• _WHAT TO WORK ON_
Please take the records that follow and repeat exactly the lines starting with the line with "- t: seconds" and going on through the line with "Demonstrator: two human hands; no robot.".

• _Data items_
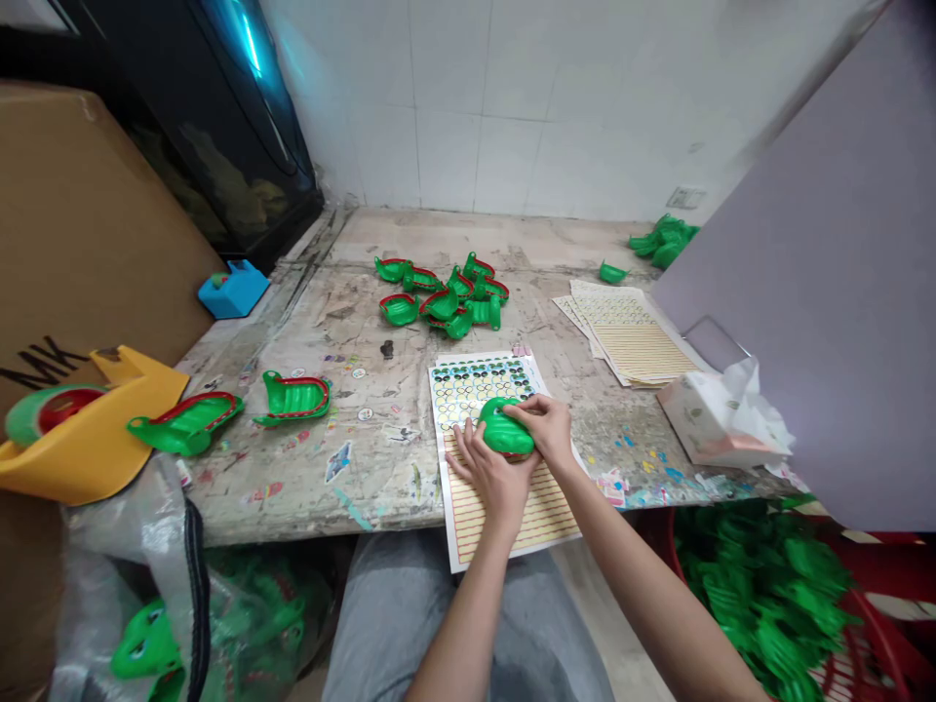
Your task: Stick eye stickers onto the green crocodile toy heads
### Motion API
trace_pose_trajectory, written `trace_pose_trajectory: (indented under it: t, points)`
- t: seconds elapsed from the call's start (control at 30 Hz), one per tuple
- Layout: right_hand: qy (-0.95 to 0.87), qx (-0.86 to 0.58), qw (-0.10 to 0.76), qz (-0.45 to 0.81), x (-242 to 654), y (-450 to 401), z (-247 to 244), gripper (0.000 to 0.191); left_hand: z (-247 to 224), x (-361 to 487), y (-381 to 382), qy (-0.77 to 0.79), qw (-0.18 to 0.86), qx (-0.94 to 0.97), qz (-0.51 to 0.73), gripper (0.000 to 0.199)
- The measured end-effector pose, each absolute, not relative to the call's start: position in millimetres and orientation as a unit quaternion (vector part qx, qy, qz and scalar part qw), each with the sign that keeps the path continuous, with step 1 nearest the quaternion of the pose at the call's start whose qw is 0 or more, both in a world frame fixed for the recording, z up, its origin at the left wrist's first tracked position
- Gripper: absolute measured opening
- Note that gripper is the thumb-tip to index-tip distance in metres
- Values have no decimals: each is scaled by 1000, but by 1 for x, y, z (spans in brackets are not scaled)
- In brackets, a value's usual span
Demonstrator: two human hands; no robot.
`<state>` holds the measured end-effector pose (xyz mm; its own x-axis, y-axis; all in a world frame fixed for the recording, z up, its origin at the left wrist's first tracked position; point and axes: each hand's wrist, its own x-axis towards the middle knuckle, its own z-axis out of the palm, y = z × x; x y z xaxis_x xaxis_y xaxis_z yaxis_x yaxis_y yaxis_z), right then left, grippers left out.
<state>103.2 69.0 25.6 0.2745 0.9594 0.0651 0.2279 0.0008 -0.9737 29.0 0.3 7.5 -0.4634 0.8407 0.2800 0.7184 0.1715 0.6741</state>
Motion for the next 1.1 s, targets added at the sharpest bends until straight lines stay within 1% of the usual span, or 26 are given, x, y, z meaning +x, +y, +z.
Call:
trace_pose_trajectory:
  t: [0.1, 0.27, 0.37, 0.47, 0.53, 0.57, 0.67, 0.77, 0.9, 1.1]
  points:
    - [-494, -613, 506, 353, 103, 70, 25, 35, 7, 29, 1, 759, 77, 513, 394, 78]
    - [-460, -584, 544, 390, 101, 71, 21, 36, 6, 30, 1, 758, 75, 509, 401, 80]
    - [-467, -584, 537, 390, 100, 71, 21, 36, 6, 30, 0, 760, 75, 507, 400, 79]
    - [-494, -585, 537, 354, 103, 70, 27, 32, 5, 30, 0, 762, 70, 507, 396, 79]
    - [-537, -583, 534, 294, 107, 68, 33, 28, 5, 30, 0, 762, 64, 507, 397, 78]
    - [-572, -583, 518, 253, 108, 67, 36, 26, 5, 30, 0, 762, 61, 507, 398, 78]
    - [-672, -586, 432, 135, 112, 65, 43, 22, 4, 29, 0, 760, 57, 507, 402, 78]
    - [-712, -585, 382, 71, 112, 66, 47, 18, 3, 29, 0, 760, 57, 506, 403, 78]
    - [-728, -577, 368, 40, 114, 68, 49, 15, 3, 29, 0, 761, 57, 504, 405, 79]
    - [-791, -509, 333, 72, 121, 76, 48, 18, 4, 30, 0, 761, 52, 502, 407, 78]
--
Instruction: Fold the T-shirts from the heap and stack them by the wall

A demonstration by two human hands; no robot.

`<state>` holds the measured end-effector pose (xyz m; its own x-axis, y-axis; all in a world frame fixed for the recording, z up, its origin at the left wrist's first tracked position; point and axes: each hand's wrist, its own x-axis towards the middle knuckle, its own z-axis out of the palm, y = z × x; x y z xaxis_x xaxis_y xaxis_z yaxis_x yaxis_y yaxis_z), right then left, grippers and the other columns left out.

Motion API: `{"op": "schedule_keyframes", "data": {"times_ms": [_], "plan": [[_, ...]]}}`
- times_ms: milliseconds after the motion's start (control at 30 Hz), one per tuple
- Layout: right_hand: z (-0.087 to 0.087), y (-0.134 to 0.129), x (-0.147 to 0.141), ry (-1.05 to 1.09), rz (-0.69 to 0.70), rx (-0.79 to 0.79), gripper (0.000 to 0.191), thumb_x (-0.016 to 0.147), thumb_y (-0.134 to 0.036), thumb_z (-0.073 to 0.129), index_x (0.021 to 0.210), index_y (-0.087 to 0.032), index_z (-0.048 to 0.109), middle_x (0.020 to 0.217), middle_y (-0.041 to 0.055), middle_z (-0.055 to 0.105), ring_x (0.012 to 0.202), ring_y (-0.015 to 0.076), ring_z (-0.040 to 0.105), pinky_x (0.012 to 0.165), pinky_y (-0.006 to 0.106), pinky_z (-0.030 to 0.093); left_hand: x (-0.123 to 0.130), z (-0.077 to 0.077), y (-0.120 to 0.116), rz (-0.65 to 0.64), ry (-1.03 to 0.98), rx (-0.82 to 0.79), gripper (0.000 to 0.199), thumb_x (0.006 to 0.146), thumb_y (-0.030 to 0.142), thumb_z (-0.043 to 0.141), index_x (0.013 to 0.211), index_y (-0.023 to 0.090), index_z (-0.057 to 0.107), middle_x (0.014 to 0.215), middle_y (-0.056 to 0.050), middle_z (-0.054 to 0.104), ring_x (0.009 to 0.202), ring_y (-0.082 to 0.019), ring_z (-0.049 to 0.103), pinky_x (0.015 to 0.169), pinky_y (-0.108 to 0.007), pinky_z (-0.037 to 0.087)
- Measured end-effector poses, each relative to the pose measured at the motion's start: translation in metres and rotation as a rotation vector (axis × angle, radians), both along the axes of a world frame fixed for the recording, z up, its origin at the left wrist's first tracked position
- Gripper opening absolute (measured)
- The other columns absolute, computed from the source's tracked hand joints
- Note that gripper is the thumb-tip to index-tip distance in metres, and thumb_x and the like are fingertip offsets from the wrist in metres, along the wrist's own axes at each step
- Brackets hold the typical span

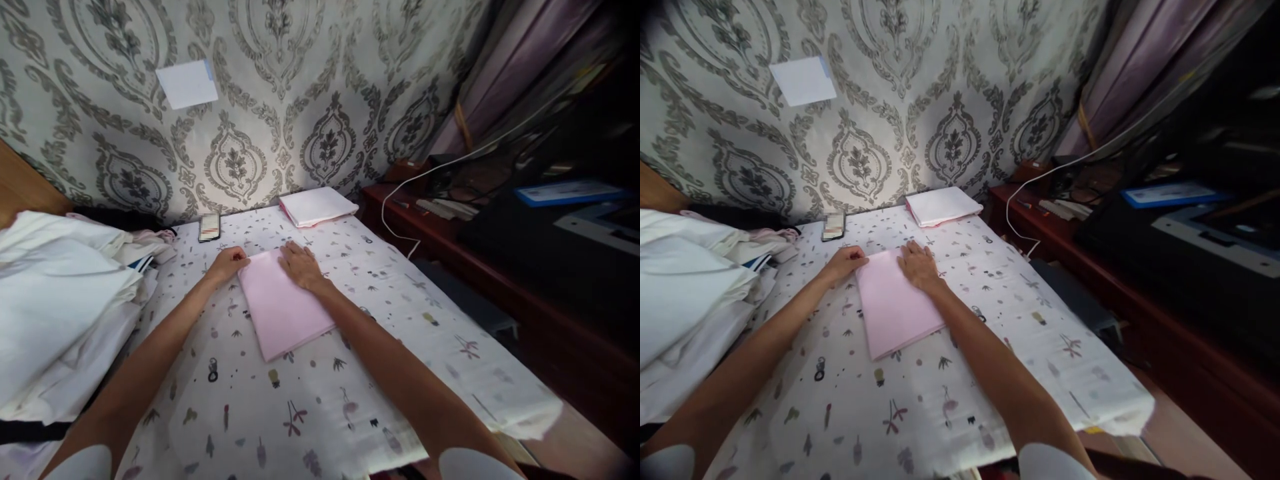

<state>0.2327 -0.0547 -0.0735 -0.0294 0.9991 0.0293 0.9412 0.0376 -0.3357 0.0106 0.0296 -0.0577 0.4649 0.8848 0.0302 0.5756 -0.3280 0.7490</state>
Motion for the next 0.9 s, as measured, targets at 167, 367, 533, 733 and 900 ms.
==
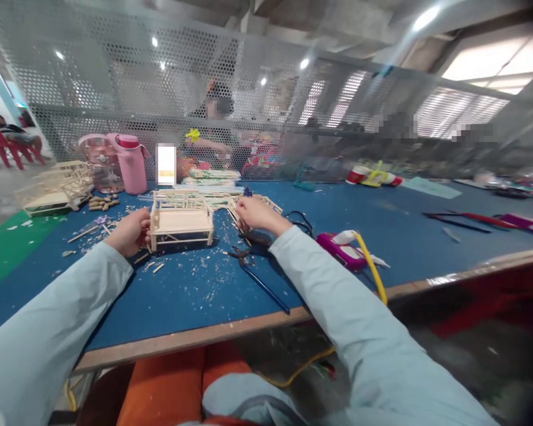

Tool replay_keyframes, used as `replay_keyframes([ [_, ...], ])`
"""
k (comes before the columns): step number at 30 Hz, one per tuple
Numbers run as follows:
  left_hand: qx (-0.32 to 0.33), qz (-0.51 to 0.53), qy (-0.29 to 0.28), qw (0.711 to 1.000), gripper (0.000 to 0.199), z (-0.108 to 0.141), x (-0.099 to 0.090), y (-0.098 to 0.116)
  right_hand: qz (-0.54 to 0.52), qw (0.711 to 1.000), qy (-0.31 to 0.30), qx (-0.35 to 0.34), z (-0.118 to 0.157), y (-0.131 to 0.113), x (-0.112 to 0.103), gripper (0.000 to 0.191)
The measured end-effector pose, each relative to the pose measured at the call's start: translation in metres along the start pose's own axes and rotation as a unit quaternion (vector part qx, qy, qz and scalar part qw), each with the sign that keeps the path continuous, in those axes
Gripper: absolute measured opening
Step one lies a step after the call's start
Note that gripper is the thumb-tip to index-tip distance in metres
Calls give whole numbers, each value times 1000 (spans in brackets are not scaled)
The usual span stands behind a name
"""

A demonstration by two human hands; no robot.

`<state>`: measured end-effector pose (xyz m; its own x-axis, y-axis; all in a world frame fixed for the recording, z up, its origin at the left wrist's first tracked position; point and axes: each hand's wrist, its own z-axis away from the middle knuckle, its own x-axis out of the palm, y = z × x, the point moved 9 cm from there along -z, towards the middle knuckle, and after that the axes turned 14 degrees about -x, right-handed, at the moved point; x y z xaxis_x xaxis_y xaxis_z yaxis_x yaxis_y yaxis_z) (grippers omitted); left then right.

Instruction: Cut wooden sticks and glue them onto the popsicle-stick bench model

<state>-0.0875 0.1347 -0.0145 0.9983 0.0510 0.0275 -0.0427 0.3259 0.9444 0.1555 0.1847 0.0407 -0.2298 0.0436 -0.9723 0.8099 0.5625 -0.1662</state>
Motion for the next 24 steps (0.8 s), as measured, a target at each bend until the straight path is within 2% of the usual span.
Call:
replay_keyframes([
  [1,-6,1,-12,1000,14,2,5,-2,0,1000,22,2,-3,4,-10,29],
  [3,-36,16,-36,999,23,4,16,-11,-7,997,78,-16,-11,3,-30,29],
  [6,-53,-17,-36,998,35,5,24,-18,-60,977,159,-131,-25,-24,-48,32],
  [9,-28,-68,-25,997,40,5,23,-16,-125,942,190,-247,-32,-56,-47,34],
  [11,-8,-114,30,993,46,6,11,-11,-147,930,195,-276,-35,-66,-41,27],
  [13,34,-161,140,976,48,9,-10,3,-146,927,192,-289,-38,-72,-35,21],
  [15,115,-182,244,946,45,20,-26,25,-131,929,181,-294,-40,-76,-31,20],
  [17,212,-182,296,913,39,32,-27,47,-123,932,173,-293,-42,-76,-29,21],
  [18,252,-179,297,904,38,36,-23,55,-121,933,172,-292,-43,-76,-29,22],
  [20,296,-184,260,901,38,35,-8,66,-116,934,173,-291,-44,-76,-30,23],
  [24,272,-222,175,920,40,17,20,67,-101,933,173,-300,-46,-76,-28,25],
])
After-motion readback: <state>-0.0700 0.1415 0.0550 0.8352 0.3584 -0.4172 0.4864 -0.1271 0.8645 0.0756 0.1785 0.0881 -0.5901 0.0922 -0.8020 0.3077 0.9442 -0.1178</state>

• _ANSWER FOR THIS EXERCISE_
- t: seconds elapsed from the call's start (control at 30 Hz), one per tuple
- Layout: right_hand: qy (-0.95 to 0.87), qx (-0.86 to 0.58), qw (-0.10 to 0.76), qz (-0.45 to 0.81), x (-242 to 654), y (-450 to 401), z (-247 to 244), gripper (0.000 to 0.191); left_hand: z (-247 to 224), x (-361 to 487), y (-381 to 382), qy (-0.77 to 0.79), qw (-0.18 to 0.86), qx (-0.94 to 0.97), qz (-0.51 to 0.73), gripper (0.000 to 0.199)
- The measured end-effector pose, each absolute, not relative to the call's start: position in millimetres and orientation as a unit quaternion (vector part qx, qy, qz and scalar part qw), each with the sign that keeps the path continuous, with step 1 nearest the quaternion of the pose at the call's start whose qw is 0 or more, both in a world frame fixed for the recording, z up, its origin at the left wrist's first tracked position
- Gripper: absolute measured opening
- Note that gripper is the thumb-tip to index-tip distance in metres
- Values have no decimals: each is scaled by 1000, but by 1 for x, y, z (spans in brackets are not scaled)
- In brackets, a value's usual span
Demonstrator: two human hands; no robot.

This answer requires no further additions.